Lire aussi: Ventouse vs. Forceps et Césarienne
Alternatives à la Ventouse
Plusieurs alternatives à la ventouse peuvent être envisagées en fonction de la situation clinique :
- Forceps : Les forceps permettent de guider votre bébé et de l’accompagner lorsqu’il n’est pas engagé. Cet instrument se présente sous la forme de deux cuillères, apposées sur les tempes de votre enfant. Sans douleur pour votre bébé, les forceps peuvent parfois provoquer de petits hématomes ou des rougeurs sur la joue ou la tempe de votre nouveau-né. Cependant, avec les forceps et les spatules, le bébé pourra présenter de petits hématomes ou des rougeurs sur les joues ou les tempes. Dans tous les cas, si ces hématomes semblent douloureux, il sera possible de lui administrer des antalgiques.
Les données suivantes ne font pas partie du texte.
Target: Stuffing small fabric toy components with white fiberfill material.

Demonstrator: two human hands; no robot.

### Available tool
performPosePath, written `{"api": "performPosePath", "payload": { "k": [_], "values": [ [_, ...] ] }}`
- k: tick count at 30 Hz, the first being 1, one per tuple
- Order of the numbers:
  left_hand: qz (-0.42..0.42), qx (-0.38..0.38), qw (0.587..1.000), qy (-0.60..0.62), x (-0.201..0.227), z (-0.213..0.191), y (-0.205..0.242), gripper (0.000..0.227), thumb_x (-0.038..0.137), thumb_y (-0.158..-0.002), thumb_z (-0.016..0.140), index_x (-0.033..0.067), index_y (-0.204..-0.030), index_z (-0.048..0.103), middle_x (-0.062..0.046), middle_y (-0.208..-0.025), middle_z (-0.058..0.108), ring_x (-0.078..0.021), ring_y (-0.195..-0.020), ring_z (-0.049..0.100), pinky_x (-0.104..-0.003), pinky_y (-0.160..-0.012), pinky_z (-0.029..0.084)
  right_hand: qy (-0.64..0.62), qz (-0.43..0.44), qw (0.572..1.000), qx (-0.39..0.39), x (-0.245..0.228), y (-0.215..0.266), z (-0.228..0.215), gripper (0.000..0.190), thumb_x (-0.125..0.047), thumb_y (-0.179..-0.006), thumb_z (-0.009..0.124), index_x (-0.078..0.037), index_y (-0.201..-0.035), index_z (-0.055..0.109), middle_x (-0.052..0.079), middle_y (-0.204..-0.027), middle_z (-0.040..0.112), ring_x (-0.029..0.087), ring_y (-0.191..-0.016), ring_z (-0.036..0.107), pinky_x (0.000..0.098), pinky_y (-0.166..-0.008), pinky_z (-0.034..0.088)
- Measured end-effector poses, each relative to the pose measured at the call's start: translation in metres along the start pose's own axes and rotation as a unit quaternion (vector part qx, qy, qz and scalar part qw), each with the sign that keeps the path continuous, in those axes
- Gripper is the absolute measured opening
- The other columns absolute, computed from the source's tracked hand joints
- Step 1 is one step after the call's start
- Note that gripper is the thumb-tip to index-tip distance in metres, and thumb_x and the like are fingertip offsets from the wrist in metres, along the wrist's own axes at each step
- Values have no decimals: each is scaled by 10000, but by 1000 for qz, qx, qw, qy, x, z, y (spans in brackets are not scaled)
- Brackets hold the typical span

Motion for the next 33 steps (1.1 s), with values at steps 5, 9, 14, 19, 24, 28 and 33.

- Spatules : L’utilisation des spatules se rapproche de celle des forceps, mais les cuillères sont pleines et indépendantes l’une de l’autre. Cela permet également d’écarter le vagin pour faire de la place tout en protégeant la tête du bébé. « Enfin, les spatules ou cuillères, ressemblent comme leur nom l’indique, à de grandes cuillères métalliques non reliées entre elles cette fois », décrit la sage-femme. Les spatules sont constituées, comme les forceps, de deux cuillères en plastique ou en métal, mais non reliées entre elles. Elles permettent au médecin qui réalise votre accouchement d’orienter la tête de votre bébé jusqu’à sa sortie.
- Césarienne : Une césarienne peut par exemple être programmée si votre bébé est en siège, c’est à dire lorsque votre bébé se présente par les fesses. La césarienne peut également être pratiquée en cours de travail, si l’équipe médicale estime qu’elle est préférable pour la santé de la mère et/ou du bébé. Enfin, certaines césariennes sont décidées en urgence, lorsque l’accouchement met en danger la vie de la mère et de l’enfant. Décidée avant l’accouchement, ou réalisée pendant les contractions, la césarienne est une décision nécessaire de l’équipe médicale pour faire en sorte que la naissance se déroule dans de bonnes conditions.
Chaque instrument a ses propres spécificités. Mais le choix d’un ou l’autre des instruments dépend avant tout du praticien qui a plus l’habitude d’utiliser l’un ou l’autre.
Préparation et Consentement
Néanmoins, selon les recommandations 2020 sur l’extraction instrumentale par le Royal College of Obstetricians and Gynaecologists, la notion de consentement de la femme est essentielle. Le document indique que "les femmes doivent recevoir une information sur l’extraction instrumentale au cours de la grossesse. Si elles émettent des restrictions ou limites à cette intervention, il faut qu’elles puissent en discuter avec un obstétricien senior idéalement avant d’être en travail ».